Masters programme | E-portfolio
Semester independent

Geopython 2022

Impressions from the conference on python in the field of spatial analysis. Interesting individual contributions are briefly summarised. They are grouped into broader categories and where links to related themes and methods came to mind corresponding material is added.

Table of Contents

Introduction and contextualisation

Geopython is an annual conference focusing on the Python programming language for spatial applications. Relative to its size in terms of attendance, it covers a wide range of contributions from more software engineering related to strongly application focused, remote sensing oriented talks. Overall, this provides a holistic view of the implementation of innovative research-related or application-oriented projects as geoprocessing workflows in the python environment.

In my following reflection & summary of some contributions, I limit myself to a selection of contributions that I myself have grouped under two headings. The first group mainly includes contributions that focus on improvements and developments of various python libaries for easier and more performant handling of geodata. I try to turn this into a concise picture on the existing python spatial ecosystem and its evolution. In the second group there are three contributions where I would like to focus more on the underlying statistical-methodological component. For this purpose, background information on the presented applications and/or functionalities of the software packages is presented.

The grouping into the above-mentioned topics is subjective and does not correspond to the official structure of the conference. It is also not a comprehensive overview of the contributions at this year’s Geopython. If the presentation and attempted classification of individual contributions is distorting and/or misleading, please get in touch. Any correcting comments are appreciated.

Finally, I would like to take this opportunity to thank the contributors and the organising team – I enjoyed participating very much and I am already looking forward to the event next year!

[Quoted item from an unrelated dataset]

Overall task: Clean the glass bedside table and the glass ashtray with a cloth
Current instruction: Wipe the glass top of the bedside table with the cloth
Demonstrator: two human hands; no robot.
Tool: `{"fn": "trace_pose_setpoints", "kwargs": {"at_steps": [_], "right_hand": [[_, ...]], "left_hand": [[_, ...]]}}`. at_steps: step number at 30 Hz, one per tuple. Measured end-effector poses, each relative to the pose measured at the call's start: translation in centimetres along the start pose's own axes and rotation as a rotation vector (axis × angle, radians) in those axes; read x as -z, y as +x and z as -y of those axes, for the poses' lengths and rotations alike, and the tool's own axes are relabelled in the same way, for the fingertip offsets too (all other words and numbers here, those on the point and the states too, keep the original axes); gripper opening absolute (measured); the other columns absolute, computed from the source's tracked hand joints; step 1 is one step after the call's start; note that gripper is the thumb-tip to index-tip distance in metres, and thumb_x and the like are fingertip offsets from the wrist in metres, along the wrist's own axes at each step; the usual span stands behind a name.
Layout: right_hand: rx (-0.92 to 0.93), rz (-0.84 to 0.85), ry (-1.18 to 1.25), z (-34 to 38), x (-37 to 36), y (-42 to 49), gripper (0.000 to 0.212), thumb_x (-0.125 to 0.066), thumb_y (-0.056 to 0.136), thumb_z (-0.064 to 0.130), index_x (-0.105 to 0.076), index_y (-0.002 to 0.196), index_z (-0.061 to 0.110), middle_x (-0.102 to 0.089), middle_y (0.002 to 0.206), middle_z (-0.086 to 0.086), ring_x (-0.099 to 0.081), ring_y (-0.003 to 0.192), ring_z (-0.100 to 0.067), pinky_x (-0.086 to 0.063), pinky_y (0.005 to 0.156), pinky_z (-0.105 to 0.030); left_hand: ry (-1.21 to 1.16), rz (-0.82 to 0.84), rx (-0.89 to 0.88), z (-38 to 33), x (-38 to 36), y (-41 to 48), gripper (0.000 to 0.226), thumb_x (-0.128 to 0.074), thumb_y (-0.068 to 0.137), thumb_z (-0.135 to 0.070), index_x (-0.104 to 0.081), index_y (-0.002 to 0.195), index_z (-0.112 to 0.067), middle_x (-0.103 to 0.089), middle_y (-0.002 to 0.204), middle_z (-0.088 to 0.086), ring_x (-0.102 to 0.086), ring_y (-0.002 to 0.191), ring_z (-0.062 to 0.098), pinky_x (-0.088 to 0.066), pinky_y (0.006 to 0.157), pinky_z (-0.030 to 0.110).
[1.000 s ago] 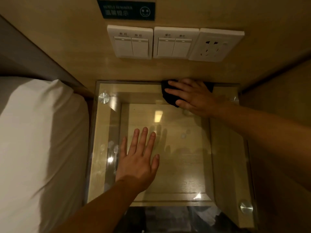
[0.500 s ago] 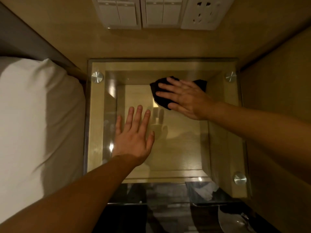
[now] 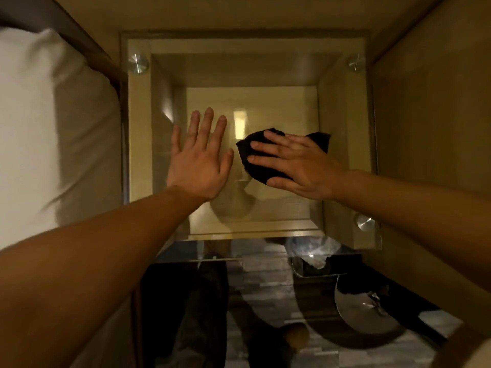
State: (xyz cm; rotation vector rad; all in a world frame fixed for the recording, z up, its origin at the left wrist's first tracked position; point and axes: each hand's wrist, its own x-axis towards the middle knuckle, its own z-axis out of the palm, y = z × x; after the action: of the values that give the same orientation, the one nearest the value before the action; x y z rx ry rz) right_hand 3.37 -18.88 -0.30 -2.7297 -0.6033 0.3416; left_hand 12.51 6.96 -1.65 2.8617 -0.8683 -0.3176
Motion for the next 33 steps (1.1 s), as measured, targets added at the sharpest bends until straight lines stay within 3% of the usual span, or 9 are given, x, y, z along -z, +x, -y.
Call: {"fn": "trace_pose_setpoints", "kwargs": {"at_steps": [4,9,19,22,24,25,27,31,33], "right_hand": [[0.026,-0.004,0.02,2.3,-1.2,-2.5,0.054,-0.039,0.106,0.055,-0.033,0.158,0.038,-0.027,0.169,0.009,-0.013,0.16,-0.019,-0.018,0.122,-0.042],[0.012,-0.038,0.107,5.9,-2.3,-5.2,0.047,-0.051,0.104,0.036,-0.05,0.15,0.03,-0.041,0.163,0.005,-0.026,0.156,-0.023,-0.028,0.117,-0.045],[-0.061,-0.037,0.304,10.8,-3.5,-8.7,0.041,-0.051,0.101,0.023,-0.063,0.14,0.025,-0.053,0.153,0.004,-0.036,0.15,-0.02,-0.02,0.104,-0.027],[-0.083,-0.036,0.382,11.7,-3.7,-9.7,0.039,-0.059,0.101,0.008,-0.067,0.136,0.021,-0.057,0.15,0.002,-0.039,0.149,-0.022,-0.022,0.098,-0.027],[-0.083,-0.031,0.476,12.5,-3.6,-10.6,0.038,-0.061,0.098,0.0,-0.07,0.133,0.014,-0.061,0.147,-0.003,-0.041,0.147,-0.023,-0.027,0.106,-0.025],[-0.09,-0.015,0.551,13.0,-3.5,-11.1,0.037,-0.061,0.098,-0.002,-0.07,0.131,0.011,-0.062,0.145,-0.005,-0.042,0.147,-0.023,-0.028,0.114,-0.024],[-0.124,0.074,0.716,14.1,-3.1,-12.0,0.036,-0.059,0.099,-0.004,-0.07,0.13,0.008,-0.063,0.144,-0.006,-0.042,0.148,-0.021,-0.033,0.122,-0.035],[-0.267,0.406,0.986,15.0,-1.7,-14.2,0.038,-0.054,0.105,0.007,-0.067,0.137,0.022,-0.061,0.146,0.005,-0.052,0.138,-0.009,-0.041,0.118,-0.037],[-0.366,0.459,1.145,14.7,-1.0,-15.2,0.037,-0.052,0.107,0.01,-0.066,0.138,0.024,-0.063,0.144,0.009,-0.055,0.134,-0.005,-0.043,0.116,-0.032]], "left_hand": [[-0.011,-0.002,0.01,-0.2,0.3,-0.1,0.068,-0.014,0.107,-0.059,-0.007,0.167,-0.027,-0.004,0.177,0.004,0.003,0.162,0.024,0.0,0.128,0.058],[-0.008,0.007,0.013,-0.2,0.5,-0.1,0.069,-0.013,0.106,-0.06,-0.005,0.167,-0.028,-0.002,0.177,0.004,0.004,0.162,0.024,0.002,0.128,0.057],[-0.008,-0.013,0.024,-0.2,0.2,0.0,0.069,-0.013,0.105,-0.063,-0.007,0.166,-0.031,-0.004,0.177,0.002,0.002,0.162,0.022,0.002,0.128,0.057],[0.004,-0.01,0.019,-0.1,0.2,0.2,0.07,-0.011,0.104,-0.064,-0.005,0.166,-0.031,-0.003,0.177,0.002,0.003,0.162,0.022,0.003,0.128,0.057],[0.009,0.006,0.018,-0.2,0.3,0.1,0.071,-0.01,0.104,-0.064,-0.004,0.166,-0.031,-0.002,0.177,0.002,0.004,0.162,0.022,0.003,0.128,0.057],[0.006,0.022,0.02,-0.2,0.4,0.1,0.071,-0.01,0.104,-0.064,-0.004,0.166,-0.031,0.0,0.177,0.002,0.005,0.162,0.022,0.004,0.128,0.057],[-0.001,0.062,0.034,-0.1,0.8,0.1,0.072,-0.011,0.103,-0.063,-0.003,0.167,-0.031,0.003,0.177,0.001,0.007,0.162,0.022,0.005,0.127,0.058],[-0.048,0.071,0.063,-1.6,2.0,0.3,0.07,-0.014,0.105,-0.058,-0.005,0.167,-0.029,0.003,0.177,0.001,0.007,0.162,0.023,0.006,0.127,0.056],[-0.105,0.023,0.04,-3.6,2.2,-0.1,0.066,-0.016,0.107,-0.054,-0.007,0.167,-0.028,0.001,0.177,0.001,0.005,0.162,0.023,0.003,0.127,0.054]]}}
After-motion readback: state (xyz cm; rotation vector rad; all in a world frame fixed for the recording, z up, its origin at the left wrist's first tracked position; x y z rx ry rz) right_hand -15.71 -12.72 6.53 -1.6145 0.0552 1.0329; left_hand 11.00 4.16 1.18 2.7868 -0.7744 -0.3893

I. Geospatial software ecosystem

Related individual contributions


II. Statistical methods

Related individual contributions

  • Schmitz, S.: UMAP for dimensionality reduction of high-dimensional remote sensing data
  • Gonzalez, C. A.: Empirical downscaling and super-resolution of earth science data
  • Moliński, S.: Area-to-Area and Area-to-Point kriging for finer resolution of areal aggregates

Uniform Manifold Approximation and Projection (UMAP) is a novel non-linear dimensionality reduction technique. In the field of dimensionality reduction techniques, UMAP belongs to the class of k-neighbour based graph learning algorithms. This group of dimensionality reduction techniques contrasts with matrix factorisation techniques such as PCA, which perform a global linear mapping of high-dimensional data to low dimensional representations. Graph-based algorithms work as follows: First, a weighted graph of the high-dimensional data is constructed and then a translation of this graph into low dimensional space preserving its desirable characteristics is performed. The low dimensional representation is adjusted iteratively according to the optimising function quantifying the similarity of the low-dimensional to the high-dimensional graph in terms of the defined criteria.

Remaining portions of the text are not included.